If there exist a rule against opening certain a certain file. i.e.:

 deny_audit perm=open all : ftype=%languages trust=0

then the file can't be added to the trust database with the command:

 fapolicyd-cli --file add </path/to/file>

because the file must be opened in order to create a hash value to store in the trust database.

Similarly, if the rule is allow_audit a FANOTIFY audit event is created when the file is added to the trust database for the same reasons.

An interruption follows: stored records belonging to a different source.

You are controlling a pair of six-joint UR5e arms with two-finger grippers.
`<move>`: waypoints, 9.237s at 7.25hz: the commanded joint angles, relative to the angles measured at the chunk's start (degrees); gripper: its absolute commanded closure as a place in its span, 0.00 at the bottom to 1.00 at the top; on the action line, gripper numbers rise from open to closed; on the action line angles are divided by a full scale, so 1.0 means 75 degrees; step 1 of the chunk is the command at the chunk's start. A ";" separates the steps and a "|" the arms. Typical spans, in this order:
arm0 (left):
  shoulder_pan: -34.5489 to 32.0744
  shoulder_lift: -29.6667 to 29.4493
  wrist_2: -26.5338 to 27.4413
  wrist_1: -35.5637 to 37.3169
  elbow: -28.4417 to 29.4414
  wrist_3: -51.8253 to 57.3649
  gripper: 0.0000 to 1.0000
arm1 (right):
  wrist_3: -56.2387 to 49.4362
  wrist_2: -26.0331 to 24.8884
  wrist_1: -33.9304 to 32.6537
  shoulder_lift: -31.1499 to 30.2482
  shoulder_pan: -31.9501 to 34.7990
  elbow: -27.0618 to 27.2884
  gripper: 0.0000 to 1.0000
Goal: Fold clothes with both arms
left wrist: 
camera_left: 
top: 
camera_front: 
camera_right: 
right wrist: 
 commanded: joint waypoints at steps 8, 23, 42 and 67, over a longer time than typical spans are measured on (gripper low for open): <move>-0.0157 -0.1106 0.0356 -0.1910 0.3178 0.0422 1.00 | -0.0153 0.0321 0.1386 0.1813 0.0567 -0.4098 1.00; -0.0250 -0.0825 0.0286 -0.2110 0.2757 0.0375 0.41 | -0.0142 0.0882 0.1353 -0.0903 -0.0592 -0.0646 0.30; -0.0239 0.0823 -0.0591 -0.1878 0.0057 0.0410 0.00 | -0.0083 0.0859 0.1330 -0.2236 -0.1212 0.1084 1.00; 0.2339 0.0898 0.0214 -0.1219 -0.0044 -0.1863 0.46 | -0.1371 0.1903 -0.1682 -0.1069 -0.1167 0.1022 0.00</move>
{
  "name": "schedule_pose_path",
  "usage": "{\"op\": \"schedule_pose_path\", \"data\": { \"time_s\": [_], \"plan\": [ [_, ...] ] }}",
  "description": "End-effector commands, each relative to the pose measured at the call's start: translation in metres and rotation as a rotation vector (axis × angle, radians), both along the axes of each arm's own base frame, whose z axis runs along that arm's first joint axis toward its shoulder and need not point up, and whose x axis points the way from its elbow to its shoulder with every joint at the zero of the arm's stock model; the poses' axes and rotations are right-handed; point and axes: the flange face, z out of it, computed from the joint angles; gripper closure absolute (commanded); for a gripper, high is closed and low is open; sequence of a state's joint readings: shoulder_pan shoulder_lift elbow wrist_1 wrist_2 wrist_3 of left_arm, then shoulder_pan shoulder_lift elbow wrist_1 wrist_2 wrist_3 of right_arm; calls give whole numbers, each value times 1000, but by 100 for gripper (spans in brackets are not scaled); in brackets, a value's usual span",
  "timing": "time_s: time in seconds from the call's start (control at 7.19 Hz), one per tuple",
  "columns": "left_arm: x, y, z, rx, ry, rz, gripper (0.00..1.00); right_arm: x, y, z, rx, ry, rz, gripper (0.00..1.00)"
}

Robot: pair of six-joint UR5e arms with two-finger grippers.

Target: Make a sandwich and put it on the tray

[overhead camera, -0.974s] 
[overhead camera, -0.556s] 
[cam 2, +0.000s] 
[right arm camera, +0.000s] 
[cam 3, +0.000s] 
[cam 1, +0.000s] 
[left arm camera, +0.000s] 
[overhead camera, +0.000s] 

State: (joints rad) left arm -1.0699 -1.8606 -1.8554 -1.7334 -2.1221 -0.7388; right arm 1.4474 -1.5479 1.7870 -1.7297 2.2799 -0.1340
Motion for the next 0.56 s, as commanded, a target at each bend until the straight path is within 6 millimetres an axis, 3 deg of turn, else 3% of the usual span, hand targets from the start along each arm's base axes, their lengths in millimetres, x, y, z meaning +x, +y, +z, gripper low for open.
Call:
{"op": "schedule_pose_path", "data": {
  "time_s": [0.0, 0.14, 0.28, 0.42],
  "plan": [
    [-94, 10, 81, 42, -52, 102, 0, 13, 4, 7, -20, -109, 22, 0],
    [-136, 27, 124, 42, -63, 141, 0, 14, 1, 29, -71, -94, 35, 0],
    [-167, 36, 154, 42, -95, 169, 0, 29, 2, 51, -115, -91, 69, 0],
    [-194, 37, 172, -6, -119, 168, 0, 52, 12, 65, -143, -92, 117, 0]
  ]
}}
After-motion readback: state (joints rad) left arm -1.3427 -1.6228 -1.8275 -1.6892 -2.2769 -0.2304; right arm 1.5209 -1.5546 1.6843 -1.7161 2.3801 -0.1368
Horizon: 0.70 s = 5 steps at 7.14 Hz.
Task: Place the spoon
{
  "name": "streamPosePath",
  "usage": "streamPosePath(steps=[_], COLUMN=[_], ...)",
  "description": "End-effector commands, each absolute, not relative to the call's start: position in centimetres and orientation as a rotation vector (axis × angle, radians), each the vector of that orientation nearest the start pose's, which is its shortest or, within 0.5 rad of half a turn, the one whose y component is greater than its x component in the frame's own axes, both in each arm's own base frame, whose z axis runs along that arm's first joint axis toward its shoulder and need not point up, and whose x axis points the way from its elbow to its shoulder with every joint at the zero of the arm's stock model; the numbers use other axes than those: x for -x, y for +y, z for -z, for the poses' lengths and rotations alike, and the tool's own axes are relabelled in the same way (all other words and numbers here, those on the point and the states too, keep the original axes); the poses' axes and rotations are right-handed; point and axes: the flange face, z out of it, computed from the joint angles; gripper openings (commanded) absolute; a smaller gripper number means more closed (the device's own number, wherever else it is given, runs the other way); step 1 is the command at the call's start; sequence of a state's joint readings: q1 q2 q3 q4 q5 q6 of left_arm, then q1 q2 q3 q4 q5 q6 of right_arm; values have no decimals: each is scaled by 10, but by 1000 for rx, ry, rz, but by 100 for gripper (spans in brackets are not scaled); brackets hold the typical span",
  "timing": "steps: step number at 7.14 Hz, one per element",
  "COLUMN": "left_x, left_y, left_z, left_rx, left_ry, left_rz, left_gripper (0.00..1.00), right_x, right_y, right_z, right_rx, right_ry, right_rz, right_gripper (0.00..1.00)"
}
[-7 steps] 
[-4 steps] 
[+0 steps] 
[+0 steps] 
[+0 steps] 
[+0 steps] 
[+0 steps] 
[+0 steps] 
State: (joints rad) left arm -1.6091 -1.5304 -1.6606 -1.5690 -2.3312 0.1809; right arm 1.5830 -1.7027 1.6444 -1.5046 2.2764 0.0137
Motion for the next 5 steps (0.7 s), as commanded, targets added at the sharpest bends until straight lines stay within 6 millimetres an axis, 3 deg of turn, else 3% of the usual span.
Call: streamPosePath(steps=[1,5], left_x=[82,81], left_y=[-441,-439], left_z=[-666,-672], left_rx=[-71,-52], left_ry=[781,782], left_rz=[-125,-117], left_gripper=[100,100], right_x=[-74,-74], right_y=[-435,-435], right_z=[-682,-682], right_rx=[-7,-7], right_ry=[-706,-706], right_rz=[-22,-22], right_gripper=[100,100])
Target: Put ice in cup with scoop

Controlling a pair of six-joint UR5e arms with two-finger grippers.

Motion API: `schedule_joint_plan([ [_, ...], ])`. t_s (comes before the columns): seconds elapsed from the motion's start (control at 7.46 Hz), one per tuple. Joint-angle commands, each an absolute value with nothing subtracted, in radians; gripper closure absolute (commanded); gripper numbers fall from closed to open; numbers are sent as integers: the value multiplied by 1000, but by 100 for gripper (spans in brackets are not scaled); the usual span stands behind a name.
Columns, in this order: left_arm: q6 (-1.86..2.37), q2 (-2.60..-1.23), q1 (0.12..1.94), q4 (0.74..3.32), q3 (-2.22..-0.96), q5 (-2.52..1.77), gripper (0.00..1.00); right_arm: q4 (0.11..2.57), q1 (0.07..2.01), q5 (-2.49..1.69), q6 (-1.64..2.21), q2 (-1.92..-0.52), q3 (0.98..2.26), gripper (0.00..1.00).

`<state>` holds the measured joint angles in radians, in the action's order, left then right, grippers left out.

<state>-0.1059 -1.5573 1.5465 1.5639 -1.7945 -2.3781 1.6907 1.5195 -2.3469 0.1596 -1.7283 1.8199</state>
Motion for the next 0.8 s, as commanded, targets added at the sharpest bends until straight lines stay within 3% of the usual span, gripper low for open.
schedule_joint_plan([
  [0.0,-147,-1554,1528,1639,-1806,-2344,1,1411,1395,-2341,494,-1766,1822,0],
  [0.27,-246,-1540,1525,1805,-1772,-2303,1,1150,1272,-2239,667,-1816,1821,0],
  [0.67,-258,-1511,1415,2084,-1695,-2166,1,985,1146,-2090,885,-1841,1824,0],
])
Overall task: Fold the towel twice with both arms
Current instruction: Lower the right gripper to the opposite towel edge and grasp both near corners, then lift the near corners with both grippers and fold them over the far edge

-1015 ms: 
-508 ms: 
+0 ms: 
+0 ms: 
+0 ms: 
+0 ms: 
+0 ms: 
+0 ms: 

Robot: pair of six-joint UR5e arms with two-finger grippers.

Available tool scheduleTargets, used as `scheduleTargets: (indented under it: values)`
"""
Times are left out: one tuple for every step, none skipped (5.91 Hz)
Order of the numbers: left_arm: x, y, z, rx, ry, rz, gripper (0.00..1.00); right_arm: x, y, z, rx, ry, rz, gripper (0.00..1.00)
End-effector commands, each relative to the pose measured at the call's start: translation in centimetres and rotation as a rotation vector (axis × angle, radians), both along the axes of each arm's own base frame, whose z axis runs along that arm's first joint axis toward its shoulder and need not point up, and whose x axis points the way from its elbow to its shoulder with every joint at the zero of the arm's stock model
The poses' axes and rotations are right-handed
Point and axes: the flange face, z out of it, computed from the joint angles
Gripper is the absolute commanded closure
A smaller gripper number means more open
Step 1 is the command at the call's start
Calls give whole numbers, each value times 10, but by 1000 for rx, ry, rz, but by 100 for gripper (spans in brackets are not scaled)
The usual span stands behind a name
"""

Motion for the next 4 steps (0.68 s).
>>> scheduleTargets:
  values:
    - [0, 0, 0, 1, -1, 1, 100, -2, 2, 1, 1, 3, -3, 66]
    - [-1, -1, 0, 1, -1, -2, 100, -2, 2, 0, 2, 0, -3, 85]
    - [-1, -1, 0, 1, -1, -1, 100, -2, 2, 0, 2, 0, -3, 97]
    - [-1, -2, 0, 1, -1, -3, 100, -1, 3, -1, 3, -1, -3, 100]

Is there a way that a file can be added to the trust database, other than manually with an a priori hash value, or stopping fapolicyd during the add/update operation?

[stevegrubb]

It is possible to create the trust file on another system and then drop it in the trust.d directory. If we make any loopholes for fapolicyd-cli, it becomes a possible loophole that something else could use.

[wjhunter3]

Our application is in a closed system, so having a "mirror" system to modify the trust DB and copy to the target system is not possible/practical.

The "loophole" would be for an extremely specific scenario - only for fapolicyd-cli, or the fapolicyd daemon itself, to open files for the purpose of measurement.

[stevegrubb]

I was thinking you'd make that trust file as part of the deployment of the custom software. A second option would be to package the custom software so that it's installed by an rpm and then everything works. The last idea would be to add something as a rule like this:

allow perm=open exe=/usr/bin/fapolicyd-cli trust=1 : all

It would need to be near the top of the rules. So, put it in a file with a number in the 20's.